The artists included in the show suggest intact territories, urging the need to reinvent the tools for comprehending sound, mind and eventually, human speech. The works aim to illustrate that when thoughts are not able to be produced into words, or when the recipient of these words fails to comprehend the language used, the disarray forms new structures of communication and accordance from the core of the chaos.
James Hoff’s two highly abstracted works on aluminum, for example, Struxnet No.5 and Concept Virus #1, silently embody moments of turmoil and tranquility through turbulent color schemes and references to the subliminal. Julien Bismuth’s nearby participatory installation, A train of thought is composed of four wooden sticks, each with four sides in different colors, and leans on the wall, waiting to be rotated every day in order to create all possible color arrangements. Renowned poet and novelist Aram Saroyan’s silkscreen work, Lighght, combines the elements of minimalism, poetry and linguistics in the frame of a misspelled word on a blank page. The word “light,” with its connotations of sun rays and reflections, is turned into an abstracted representational form, echoing the ray of light within the word’s physical appearance.
Letterpress prints from Susan Howe’s series Tom Tit Tot and Frolic Architecture are the outcomes of the artist’s meticulous research on English and American poetry, composed of rearranged footnotes, excerpts, indexes and other side texts from various books she cut out and taped together eventually to form her own literal work. Blurring the limits of poetry, language and content, Howe’s poems articulate on the fluidity of words and their interchangeable materialistic presence on paper. Fia Backström’s An-alpha/pet-isms… is an arrangement of see through vinyl films with ink-jet prints of blurred letters hanging from steel structures, challenging the viewers’ physical and mental spaces with their intricate and obscure guise, absorbing them into a system of visual and expressional uncertainty.

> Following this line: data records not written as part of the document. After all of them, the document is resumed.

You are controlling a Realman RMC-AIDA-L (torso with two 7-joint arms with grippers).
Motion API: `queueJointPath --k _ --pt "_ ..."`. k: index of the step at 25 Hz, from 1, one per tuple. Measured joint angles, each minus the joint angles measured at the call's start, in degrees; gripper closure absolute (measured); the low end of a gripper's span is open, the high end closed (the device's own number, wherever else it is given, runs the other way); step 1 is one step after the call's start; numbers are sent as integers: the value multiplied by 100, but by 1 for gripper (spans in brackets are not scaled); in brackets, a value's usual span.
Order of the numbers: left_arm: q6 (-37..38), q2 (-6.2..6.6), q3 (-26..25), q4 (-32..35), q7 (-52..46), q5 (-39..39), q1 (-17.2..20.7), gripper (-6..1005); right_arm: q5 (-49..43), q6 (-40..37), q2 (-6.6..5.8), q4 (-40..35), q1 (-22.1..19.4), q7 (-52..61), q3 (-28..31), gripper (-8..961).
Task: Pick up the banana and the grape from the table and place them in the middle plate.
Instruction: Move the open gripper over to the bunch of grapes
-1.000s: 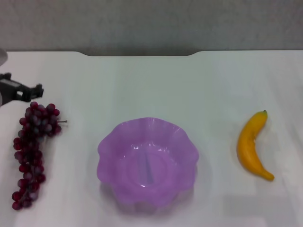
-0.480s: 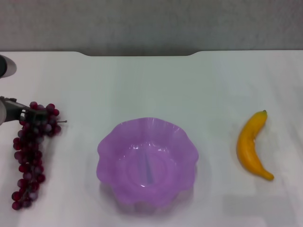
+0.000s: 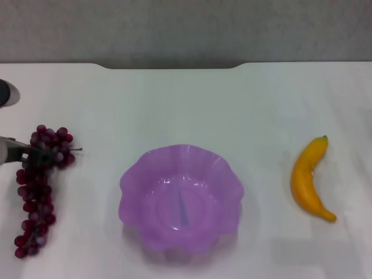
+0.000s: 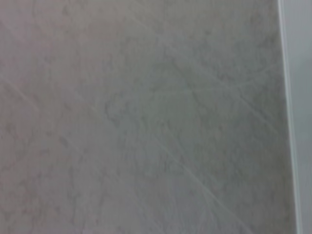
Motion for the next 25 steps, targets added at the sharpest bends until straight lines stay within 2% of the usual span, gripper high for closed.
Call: queueJointPath --k 6,14,25 --pt "-160 -10 37 72 -129 -135 -30 109 -5 0 0 -26 3 -4 -3 47" --pt "323 7 -5 1030 -271 74 -347 108 -6 0 4 -50 3 -8 -40 47" --pt "614 -11 41 1361 -293 82 -441 109 7 0 9 -34 -5 -8 -32 47"
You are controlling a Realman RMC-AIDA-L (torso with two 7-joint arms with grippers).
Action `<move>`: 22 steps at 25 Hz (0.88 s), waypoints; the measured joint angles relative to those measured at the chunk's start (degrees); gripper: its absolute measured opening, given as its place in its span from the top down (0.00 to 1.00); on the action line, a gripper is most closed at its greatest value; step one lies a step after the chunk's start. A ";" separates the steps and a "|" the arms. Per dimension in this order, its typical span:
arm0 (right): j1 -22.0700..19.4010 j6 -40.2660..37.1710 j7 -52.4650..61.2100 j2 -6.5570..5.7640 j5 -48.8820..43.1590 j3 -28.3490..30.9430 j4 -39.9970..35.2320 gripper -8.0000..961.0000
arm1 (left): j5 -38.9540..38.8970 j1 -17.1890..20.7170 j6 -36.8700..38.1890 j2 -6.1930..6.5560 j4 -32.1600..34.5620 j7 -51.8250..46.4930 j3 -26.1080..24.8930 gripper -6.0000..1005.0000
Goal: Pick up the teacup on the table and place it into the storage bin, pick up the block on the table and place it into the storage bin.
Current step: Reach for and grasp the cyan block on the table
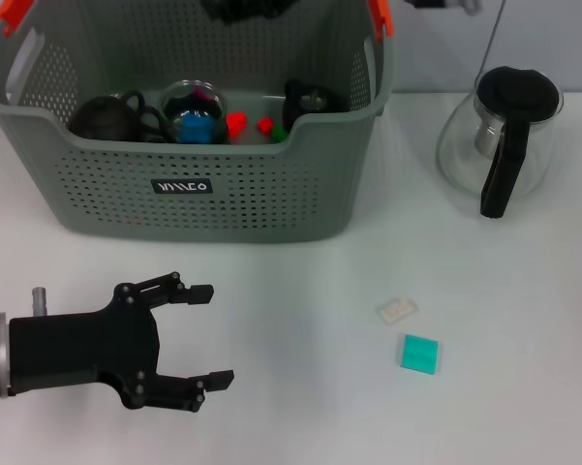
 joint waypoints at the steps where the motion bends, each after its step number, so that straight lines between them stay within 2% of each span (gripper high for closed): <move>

In one room, British video artist Imogen Stidworthy’s I Hate portrays the photographer Edward Woodman’s struggles to acclimate into day-to-day life after he lost his ability to speak. Woodman’s observance of the world passing around him, especially pictures as the tellers of life, comments on the metaphorical tangibility of speech. “If Your Phone Doesn’t Ring, It’s Me,” reads a text on the gallery wall, inviting the viewers to participate in artist collective Research Service’s questionnaires conducted on the phone upon the submission of name, phone number and ideal time to receive a call. The participants answer questions addressed by a recorded electronic voice on the phone, and these dialogues are broadcasted throughout the duration of the exhibition. A day before the exhibition closes, Research Services will present a performative lecture based on the collected results of these interviews.
Itself Not So is on view at Lisa Cooley through August 29, 2014.